WORK REQUIRED.
Each line from the first down to the one containing "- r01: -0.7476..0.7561" should be returned exactly as it appears below.
Segment Start: INFORMATION SHOWN
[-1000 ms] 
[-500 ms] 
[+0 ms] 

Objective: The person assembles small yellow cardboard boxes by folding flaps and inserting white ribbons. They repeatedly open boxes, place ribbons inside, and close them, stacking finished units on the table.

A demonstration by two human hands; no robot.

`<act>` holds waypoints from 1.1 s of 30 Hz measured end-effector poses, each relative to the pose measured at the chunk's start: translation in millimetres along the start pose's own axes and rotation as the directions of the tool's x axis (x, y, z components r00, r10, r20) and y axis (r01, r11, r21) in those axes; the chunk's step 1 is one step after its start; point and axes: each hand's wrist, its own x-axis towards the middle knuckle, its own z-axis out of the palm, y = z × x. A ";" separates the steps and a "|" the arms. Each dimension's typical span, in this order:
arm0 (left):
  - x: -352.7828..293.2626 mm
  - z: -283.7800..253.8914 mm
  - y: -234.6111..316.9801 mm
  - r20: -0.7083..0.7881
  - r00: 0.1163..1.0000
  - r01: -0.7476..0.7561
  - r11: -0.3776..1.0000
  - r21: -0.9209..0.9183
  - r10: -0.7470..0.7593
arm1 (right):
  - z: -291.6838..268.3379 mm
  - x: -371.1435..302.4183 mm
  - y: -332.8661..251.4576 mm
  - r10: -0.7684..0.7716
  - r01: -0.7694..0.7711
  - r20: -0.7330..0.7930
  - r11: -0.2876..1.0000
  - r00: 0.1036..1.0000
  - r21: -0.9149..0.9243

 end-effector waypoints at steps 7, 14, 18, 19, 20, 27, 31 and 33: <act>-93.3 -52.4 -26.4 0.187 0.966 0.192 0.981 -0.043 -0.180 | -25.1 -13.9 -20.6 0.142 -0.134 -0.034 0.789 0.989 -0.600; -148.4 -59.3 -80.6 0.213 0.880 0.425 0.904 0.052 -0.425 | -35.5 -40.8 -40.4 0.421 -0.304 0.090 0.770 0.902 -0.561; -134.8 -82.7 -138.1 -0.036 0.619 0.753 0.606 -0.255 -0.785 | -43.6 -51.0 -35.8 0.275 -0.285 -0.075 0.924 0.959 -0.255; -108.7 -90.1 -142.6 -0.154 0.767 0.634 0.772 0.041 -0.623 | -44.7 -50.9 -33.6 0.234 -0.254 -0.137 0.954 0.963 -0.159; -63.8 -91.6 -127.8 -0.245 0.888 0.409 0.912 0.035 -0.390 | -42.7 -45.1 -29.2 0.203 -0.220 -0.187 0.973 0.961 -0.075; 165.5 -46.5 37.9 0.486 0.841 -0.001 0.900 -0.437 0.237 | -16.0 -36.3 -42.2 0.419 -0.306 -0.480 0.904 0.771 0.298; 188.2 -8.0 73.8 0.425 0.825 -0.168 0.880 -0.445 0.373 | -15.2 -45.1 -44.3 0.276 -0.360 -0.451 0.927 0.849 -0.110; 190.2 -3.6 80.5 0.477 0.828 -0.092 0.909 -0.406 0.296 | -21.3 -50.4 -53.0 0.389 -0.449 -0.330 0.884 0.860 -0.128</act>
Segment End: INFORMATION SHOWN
RESPONSE AREA.
[-1000 ms] 
[-500 ms] 
[+0 ms] 

Objective: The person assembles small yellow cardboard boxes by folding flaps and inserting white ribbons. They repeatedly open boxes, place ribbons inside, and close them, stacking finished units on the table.

A demonstration by two human hands; no robot.

`<act>` holds waypoints from 1.1 s of 30 Hz measured end-effector poses, each relative to the pose measured at the chunk's start: translation in millimetres along the start pose's own axes and rotation as the directions of the tool's x axis (x, y, z components r00, r10, r20) and y axis (r01, r11, r21) in those axes; the chunk's step 1 is one step after its start; point and axes: each hand's wrist, its own x-axis towards the middle knuckle, its own z-axis out of the palm, y = z × x. A ";" separates the steps and a "|" the arms. Each dimension's typical span, in this order:
arm0 (left):
  - x: -352.7828..293.2626 mm
  - z: -283.7800..253.8914 mm
  - y: -234.6111..316.9801 mm
  - r20: -0.7083..0.7881
  - r00: 0.1163..1.0000
  - r01: -0.7476..0.7561

Nothing more is needed for this answer.